Jeśli się nad tym zastanowić, to moje życie zmieniły zwykłe, wcale nie magiczne chwile […] To właśnie dzięki takim drobnym, zwyczajnym rzeczom pojawia się w życiu magia.*
Wszyscy kochają świętego Mikołaja, wierzą w niego otwarcie, skrycie. Czasami nawet mówią, że to bajka, ale zachwyca ich idea uszczęśliwiania dzieci. To postać kultowa, powstało o niej setki, jeśli nie tysiące opowieści. Tylko niekiedy wspomina się w nich o Pani Mikołajowej, tak ważnej przecież osobie. Pomaga, towarzyszy i doradza, a może? Co, gdyby to ona była osobą, która rok w rok uszczęśliwia dzieci na całym świecie?
Zarys fabuły
Blanche Claus jest sierotą, błąka się po mieście i stara przeżyć z dnia na dzień. Dziewczyna nienawidzi świąt Bożego Narodzenia, ale pewnego dnia staruszka daje jej w prezencie magiczną bombkę. Po tym wydarzeniu poznaje również Rinki, która kocha ten grudniowy czas oraz urządzanie babeczkowych pikników. Dziewczynki się zaprzyjaźniają, ale na długo tracą ze sobą kontakt. W tym czasie Blanche rozpoczyna pracę jako woźnica, musi jednak udawać chłopca, bo to nie jest praca dla dziewczynki. Mija trochę czasu i drogi przyjaciółek znowu się łączą, a one układają cudowny plan, któremu może zaszkodzić straszny pan Krampus.

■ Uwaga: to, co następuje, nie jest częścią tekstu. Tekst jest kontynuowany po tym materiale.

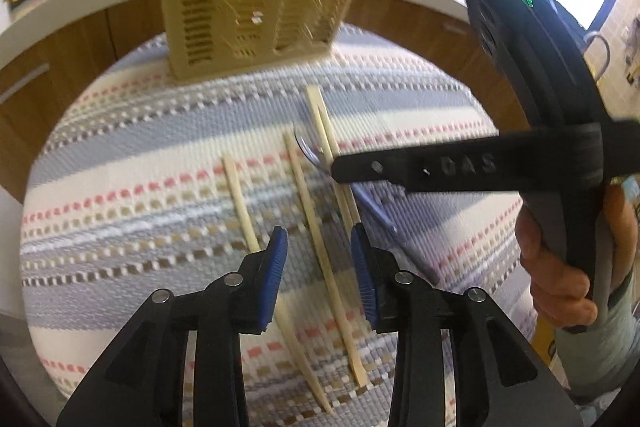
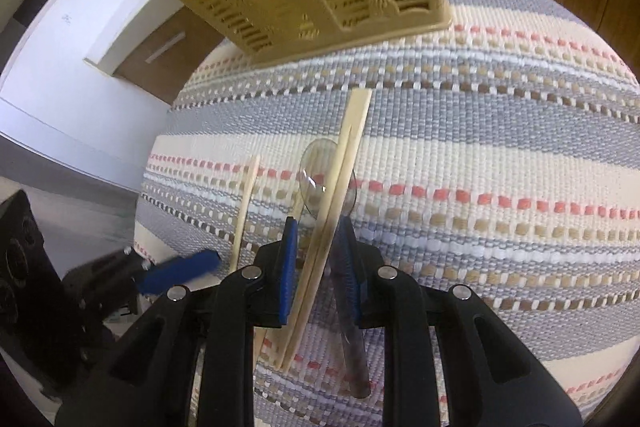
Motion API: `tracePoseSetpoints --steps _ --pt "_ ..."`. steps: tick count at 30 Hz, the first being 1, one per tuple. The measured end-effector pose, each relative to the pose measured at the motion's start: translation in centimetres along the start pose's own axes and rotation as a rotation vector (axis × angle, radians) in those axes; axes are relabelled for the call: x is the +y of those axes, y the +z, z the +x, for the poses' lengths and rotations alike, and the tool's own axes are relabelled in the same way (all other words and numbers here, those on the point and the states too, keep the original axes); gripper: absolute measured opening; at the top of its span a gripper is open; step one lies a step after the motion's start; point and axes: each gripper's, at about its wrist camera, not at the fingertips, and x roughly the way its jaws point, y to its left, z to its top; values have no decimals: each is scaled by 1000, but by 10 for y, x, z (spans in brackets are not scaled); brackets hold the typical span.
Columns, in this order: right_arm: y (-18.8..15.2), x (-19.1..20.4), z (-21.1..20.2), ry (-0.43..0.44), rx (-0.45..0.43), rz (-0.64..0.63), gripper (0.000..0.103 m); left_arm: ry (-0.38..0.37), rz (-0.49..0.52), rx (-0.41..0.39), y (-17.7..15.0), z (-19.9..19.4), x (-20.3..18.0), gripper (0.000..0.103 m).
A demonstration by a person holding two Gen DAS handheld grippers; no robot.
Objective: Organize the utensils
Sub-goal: 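Grasp a wooden chopstick with the left tool while the right tool grasps another chopstick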
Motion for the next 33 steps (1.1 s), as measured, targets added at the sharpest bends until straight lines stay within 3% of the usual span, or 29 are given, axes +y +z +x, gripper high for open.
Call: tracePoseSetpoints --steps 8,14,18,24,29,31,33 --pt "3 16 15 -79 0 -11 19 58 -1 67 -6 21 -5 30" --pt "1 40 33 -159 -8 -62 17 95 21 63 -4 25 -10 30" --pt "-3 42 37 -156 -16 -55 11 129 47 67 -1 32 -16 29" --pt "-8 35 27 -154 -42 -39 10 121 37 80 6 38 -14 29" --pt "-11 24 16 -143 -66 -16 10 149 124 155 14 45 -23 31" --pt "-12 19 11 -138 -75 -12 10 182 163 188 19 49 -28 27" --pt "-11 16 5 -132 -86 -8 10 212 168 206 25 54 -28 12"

Wiele tytułów ze świątecznym motywem miałam na swojej liście, ale Bombka mi jakimś cudem umknęła i gdyby nie szczęśliwy zbieg okoliczności, bym o niej nie usłyszała. Co byłoby naprawdę niefajne, bo opis gwarantuje nie tylko klimatyczną opowieść, ale zupełnie inne spojrzenie na tę znaną wszystkim postać. Czy Bombka jest warta przeczytania?
Moje wrażenia
Nie da się ukryć, że Sibéal Pounder jest niezwykle pomysłowa oraz kreatywna. Zabrała się za temat, który było łatwo zepsuć, a jednak wyszło jej to rewelacyjnie! Bombka to nic innego jak dziewczyńska wersja opowieści o Santa Clausie. Autorka niesamowicie radzi sobie z wyjaśnieniem wszystkiego, co dotyczy Mikołaja. A to jakaś literówka, ktoś pomylił osoby, ocieplacz na twarz został wzięty za brodę. I każde wyjaśnienie jest tak logiczne oraz możliwe, że nie ma się wrażenia, jakby to wszystko było naciągane. Dodajmy do tego niesamowite przygody, odrobinę magii, moc przyjaźni oraz wiarę w dobro i mamy przepis na niezapomnianą historię.
Słów kilka o bohaterach
Jestem zachwycona postaciami, co prawda jest ich sporo, ale wszyscy są opisani rewelacyjnie i każdej poświęcono odpowiednią ilość czasu. Charakterni, różnorodni. Mają swoje wady i zalety, są dobrzy i źli. Polubiłam Blanche za jej dobre serce i wyłamywanie się z ram schematów. Rinki ujęła mnie swoim zapałem i uwielbieniem do babeczkowych przyjęć. Nie mogę zapomnieć o choince, która lubi się przytulać, uroczym kucharzu, oraz szlachetnym bogaczu.
Na zakończenie
Świetnie mi się czytało tę książkę, wciągnęła mnie od pierwszych stron i oczarowała swoim klimatem. Chociaż to niecodzienna historia, to nie mogę odmówić jej świątecznej oraz baśniowej atmosfery. Wraz z bohaterami przeżywałam wszystkie wydarzenia, podobała mi się wizja przedstawiona w tej opowieści. Bombka to nietuzinkowa, przeurocza i magiczna opowieść dla każdego. Podoba mi się, że w tak lekkim stylu autorka walczy ze stereotypami, uczy przyjaźni i tego, że to małe drobnostki nadają naszemu życiu sens i wnoszą do niego radość.
Bombka jest dla dzieci, młodzieży i dorosłych. Dla każdego z otwartym sercem oraz umysłem. Bawi, wzrusza, a nawet uczy. Wartościowa opowieść z przesłaniem oraz niesamowitymi przygodami. Ja się w niej trochę zakochałam.